■ REQUIRED ACTION ■
Going from the top of the listing below to the line that holds "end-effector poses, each", reproduce each line exactly; no pictures.

RECORDED DATA Start Marker

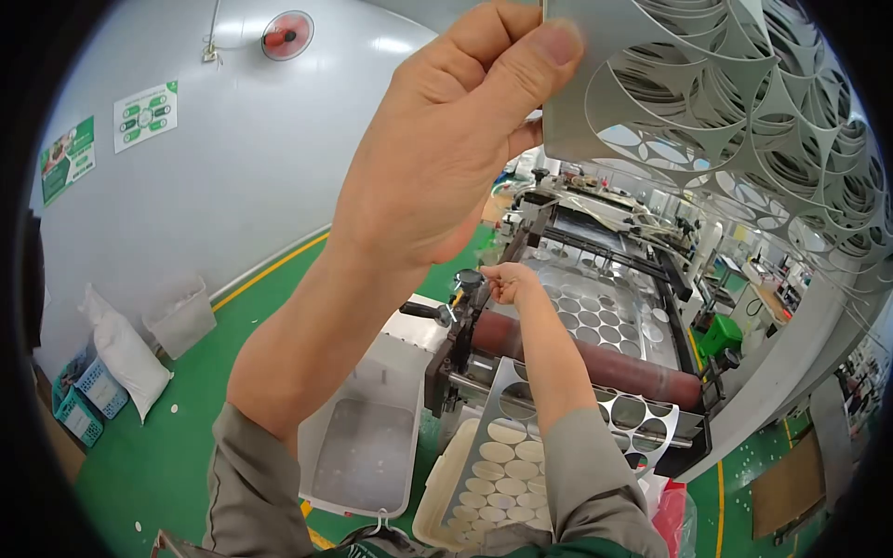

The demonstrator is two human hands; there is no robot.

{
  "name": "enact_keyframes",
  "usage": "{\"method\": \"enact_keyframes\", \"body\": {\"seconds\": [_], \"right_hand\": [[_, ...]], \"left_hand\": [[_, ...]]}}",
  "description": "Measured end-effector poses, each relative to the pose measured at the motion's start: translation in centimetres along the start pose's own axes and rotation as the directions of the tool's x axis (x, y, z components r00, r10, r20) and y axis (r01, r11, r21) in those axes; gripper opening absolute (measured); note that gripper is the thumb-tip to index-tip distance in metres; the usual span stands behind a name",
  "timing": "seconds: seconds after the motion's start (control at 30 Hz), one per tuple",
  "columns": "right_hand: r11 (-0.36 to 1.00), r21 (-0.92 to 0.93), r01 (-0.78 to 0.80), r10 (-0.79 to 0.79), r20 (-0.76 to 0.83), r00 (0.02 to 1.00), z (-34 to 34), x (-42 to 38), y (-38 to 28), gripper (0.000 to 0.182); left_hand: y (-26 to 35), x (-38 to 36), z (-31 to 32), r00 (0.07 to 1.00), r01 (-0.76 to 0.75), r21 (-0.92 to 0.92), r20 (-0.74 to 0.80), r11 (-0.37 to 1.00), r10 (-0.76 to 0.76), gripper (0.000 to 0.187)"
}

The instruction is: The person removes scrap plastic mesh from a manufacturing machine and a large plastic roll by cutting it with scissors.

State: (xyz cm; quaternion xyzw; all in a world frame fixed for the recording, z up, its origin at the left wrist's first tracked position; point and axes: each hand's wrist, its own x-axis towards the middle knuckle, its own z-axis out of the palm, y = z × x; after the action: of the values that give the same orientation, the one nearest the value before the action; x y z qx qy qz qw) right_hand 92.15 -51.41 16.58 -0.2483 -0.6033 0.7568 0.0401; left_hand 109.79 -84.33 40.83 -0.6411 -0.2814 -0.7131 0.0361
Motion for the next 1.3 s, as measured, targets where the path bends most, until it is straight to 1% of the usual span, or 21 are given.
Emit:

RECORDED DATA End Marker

■ OUTPUT BELOW ■
The demonstrator is two human hands; there is no robot.

{
  "name": "enact_keyframes",
  "usage": "{\"method\": \"enact_keyframes\", \"body\": {\"seconds\": [_], \"right_hand\": [[_, ...]], \"left_hand\": [[_, ...]]}}",
  "description": "Measured end-effector poses, each relative to the pose measured at the motion's start: translation in centimetres along the start pose's own axes and rotation as the directions of the tool's x axis (x, y, z components r00, r10, r20) and y axis (r01, r11, r21) in those axes; gripper opening absolute (measured); note that gripper is the thumb-tip to index-tip distance in metres; the usual span stands behind a name",

The given answer completes the exercise.